Task directions ▸
Transcribe exactly each line of the entries, from the opening line to the line with "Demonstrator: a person", with both of those lines included.
BEGIN Data extract
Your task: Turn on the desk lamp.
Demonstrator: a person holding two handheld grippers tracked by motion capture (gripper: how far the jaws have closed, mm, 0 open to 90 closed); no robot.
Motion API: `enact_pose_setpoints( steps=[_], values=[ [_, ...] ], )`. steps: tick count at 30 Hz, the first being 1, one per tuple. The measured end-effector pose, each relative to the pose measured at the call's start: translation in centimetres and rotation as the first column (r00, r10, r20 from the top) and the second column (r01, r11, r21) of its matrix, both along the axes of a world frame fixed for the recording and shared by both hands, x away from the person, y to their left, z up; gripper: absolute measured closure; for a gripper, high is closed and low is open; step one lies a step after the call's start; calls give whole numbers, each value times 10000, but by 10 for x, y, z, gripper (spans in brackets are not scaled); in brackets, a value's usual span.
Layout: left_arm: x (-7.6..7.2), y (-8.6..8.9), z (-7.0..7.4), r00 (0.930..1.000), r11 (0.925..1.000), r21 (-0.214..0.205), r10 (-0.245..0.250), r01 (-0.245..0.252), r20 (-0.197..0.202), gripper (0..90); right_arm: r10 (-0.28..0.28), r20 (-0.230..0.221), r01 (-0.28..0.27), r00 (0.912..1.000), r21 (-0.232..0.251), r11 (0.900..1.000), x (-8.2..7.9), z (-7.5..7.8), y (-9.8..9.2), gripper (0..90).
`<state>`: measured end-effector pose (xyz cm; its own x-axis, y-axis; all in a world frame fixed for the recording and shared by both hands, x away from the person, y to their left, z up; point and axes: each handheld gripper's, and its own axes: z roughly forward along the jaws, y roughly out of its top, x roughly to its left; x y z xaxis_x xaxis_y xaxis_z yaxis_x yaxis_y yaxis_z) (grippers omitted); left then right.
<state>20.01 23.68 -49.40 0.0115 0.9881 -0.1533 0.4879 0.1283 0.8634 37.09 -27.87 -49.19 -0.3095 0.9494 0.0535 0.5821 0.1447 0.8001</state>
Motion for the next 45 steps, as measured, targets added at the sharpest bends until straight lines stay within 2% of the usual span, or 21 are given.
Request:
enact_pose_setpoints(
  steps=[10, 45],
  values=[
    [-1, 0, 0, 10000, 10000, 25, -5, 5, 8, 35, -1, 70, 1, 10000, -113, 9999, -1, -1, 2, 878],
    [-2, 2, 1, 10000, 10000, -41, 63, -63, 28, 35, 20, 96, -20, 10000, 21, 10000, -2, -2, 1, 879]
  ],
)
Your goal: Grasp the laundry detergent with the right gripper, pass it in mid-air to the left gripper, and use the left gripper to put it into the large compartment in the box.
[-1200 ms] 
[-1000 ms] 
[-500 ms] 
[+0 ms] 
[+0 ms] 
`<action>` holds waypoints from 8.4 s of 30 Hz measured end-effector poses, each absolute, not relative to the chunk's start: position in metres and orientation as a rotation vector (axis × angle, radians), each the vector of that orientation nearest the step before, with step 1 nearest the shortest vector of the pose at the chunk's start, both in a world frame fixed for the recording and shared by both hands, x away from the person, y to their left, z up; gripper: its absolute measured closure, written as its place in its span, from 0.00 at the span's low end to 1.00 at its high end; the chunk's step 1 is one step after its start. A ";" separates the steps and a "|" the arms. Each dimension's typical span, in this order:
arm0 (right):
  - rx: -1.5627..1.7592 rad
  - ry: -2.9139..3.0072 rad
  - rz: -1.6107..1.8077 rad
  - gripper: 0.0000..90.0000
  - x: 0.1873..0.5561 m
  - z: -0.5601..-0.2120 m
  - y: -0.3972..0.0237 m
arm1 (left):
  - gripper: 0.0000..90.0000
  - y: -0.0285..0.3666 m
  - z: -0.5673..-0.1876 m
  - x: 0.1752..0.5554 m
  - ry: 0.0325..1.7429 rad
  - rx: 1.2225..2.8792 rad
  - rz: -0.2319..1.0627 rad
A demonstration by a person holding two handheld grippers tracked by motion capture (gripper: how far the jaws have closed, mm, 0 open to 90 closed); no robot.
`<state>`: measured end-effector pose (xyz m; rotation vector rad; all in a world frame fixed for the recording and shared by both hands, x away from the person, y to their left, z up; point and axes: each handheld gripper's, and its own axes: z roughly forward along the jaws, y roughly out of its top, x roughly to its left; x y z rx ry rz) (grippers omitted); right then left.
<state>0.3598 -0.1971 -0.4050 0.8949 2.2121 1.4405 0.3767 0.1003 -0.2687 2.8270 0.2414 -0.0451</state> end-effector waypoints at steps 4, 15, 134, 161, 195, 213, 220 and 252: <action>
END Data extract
Response area ▸
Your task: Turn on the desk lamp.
Demonstrator: a person holding two handheld grippers tracked by motion capture (gripper: how far the jaws have closed, mm, 0 open to 90 closed); no robot.

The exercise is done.